• _Work instruction_
Could the data below be copied exactly, minus the pictures?

====================

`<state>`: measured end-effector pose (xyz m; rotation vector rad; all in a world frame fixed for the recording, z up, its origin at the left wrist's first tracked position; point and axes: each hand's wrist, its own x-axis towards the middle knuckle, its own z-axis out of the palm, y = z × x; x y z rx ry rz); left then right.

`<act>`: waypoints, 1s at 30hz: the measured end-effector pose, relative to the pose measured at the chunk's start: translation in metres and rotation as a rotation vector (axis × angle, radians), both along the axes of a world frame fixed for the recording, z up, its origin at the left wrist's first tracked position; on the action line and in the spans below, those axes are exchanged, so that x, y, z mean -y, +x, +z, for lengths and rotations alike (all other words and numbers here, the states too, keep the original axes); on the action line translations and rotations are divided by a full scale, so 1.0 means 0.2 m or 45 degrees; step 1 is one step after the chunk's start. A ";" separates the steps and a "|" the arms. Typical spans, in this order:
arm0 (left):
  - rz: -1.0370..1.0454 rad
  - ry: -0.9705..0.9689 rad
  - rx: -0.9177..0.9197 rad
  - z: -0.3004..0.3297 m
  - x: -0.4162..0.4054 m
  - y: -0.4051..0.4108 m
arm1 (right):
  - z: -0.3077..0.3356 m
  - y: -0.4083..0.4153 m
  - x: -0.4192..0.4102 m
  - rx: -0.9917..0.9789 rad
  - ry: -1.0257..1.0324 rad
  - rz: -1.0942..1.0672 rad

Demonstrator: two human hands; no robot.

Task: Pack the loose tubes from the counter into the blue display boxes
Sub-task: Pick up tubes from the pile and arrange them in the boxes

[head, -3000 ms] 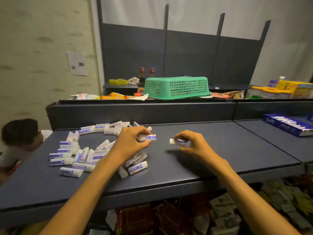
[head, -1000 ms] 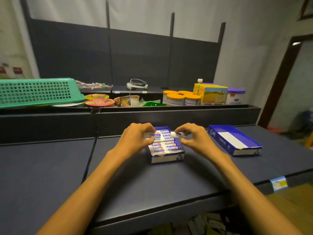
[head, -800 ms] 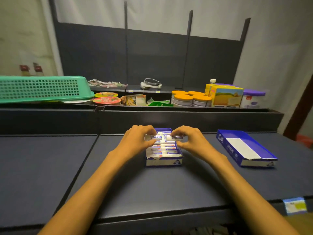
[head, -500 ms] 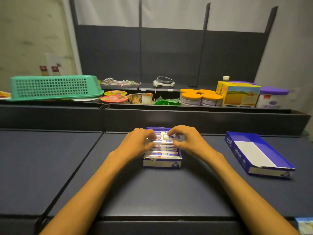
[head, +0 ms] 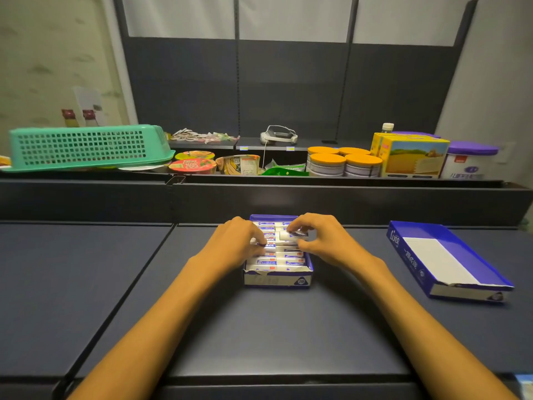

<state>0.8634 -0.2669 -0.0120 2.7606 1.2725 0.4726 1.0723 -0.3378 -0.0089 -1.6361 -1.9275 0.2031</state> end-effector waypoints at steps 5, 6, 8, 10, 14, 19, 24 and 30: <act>-0.033 -0.003 -0.014 -0.01 -0.01 -0.01 | 0.01 -0.02 0.00 0.034 -0.057 -0.034; -0.037 0.000 -0.016 -0.01 -0.01 -0.01 | 0.01 -0.03 0.00 0.055 -0.067 -0.043; -0.046 0.007 -0.014 0.00 -0.01 -0.01 | 0.01 -0.04 -0.01 0.101 -0.087 -0.050; -0.061 -0.006 -0.012 0.00 -0.01 -0.02 | 0.01 -0.06 -0.01 0.150 -0.117 -0.040; -0.088 -0.022 -0.018 0.01 0.00 -0.03 | 0.01 -0.07 -0.03 0.159 -0.181 -0.028; -0.083 -0.036 0.015 0.02 -0.01 -0.02 | 0.02 -0.05 -0.03 0.243 -0.227 -0.018; -0.099 -0.066 0.037 0.02 -0.02 -0.03 | 0.03 -0.04 -0.04 0.253 -0.246 -0.001; -0.101 -0.111 0.052 0.02 -0.03 -0.02 | 0.02 -0.04 -0.04 0.206 -0.246 -0.002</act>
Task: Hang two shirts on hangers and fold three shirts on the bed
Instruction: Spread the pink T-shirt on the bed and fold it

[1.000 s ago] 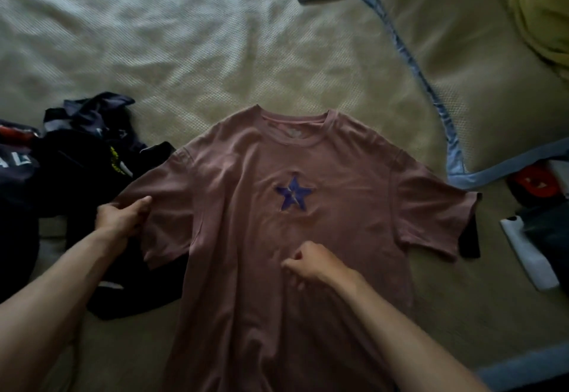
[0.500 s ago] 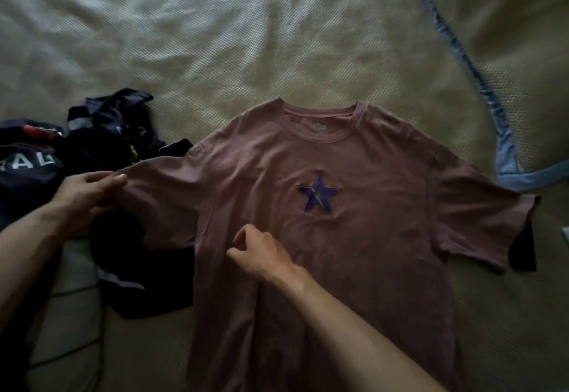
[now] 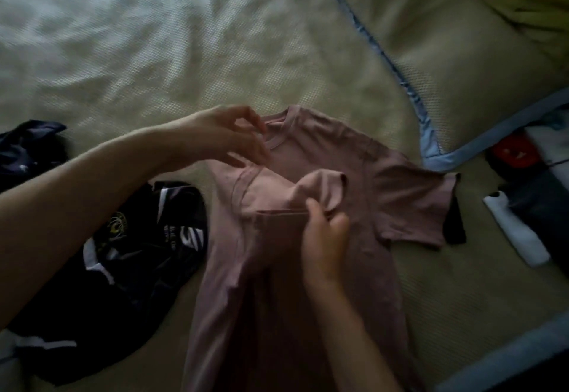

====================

• _Reply to the exercise_
`<state>`: measured end-effector pose (xyz m; rotation vector rad; all in a world frame fixed for the recording, z up, its origin at the left wrist's first tracked position; point and axes: each hand's wrist, its own x-axis towards the middle knuckle, its own z-axis out of the palm, y = z × x; x y z rx ry rz); left then right.

`<act>`: waypoints, 1s at 30hz: the measured end-effector pose, relative to the pose measured at the chunk's start: translation in metres and rotation as a rotation vector (axis × angle, radians), both along the axes of a world frame fixed for the recording, z up, its origin at the left wrist's first tracked position; on the action line and in the spans below, those axes are exchanged, so that x, y, z mean -y, +x, +z, for lengths and rotations alike (all other words and numbers here, the states too, keep the original axes); on the action line translations and rotations are divided by a full scale, so 1.0 means 0.2 m or 45 degrees; step 1 is one step after the chunk's start. A ";" separates the steps and a "|" the arms. Typical spans, in this order:
arm0 (left):
  - rz: -1.0370..1.0454 rad
  - ry: -0.9705..0.9689 rad
  - rx: -0.9177..0.9197 rad
  - z: -0.3004..0.3297 m
  - x: -0.4162..0.4054 m
  - y: -0.4051..0.4108 m
arm1 (right):
  - z: -0.3077..0.3356 m
  - y: -0.4083..0.4153 m
  - x: -0.4192..0.4102 m
  - rx: -0.9917..0.9789 rad
  - ry: -1.0257..1.0324 rad
  - rz: -1.0942..1.0672 rad

Demonstrator: two human hands; no robot.

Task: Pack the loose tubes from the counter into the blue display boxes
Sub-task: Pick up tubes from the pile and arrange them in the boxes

[head, -3000 ms] 
[head, -1000 ms] 
[head, -800 ms] 
[head, -500 ms] 
[head, +0 ms] 

<state>0.8634 -0.2669 -0.0120 2.7606 1.2725 0.4726 1.0723 -0.3378 -0.0089 -1.6361 -1.9275 0.2031</state> end-effector waypoints at steps 5, 6, 8, 10, 14, 19, 24 and 30: <act>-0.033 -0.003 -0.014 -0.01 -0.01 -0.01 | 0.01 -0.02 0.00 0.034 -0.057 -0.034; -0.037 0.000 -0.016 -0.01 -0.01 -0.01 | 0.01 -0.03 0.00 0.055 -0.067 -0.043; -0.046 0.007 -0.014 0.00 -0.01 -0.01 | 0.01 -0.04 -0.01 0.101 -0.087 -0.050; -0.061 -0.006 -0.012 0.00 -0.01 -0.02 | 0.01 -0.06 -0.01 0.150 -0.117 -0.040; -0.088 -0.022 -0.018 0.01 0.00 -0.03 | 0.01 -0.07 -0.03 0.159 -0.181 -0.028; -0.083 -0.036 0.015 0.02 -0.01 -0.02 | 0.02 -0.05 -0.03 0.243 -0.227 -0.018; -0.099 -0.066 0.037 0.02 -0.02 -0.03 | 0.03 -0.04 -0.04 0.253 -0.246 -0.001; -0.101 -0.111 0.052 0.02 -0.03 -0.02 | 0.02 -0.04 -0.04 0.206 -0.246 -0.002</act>
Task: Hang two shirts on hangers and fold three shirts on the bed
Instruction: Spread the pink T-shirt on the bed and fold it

[1.000 s ago] 
[0.500 s ago] 
[now] 

The answer, as written, is complete.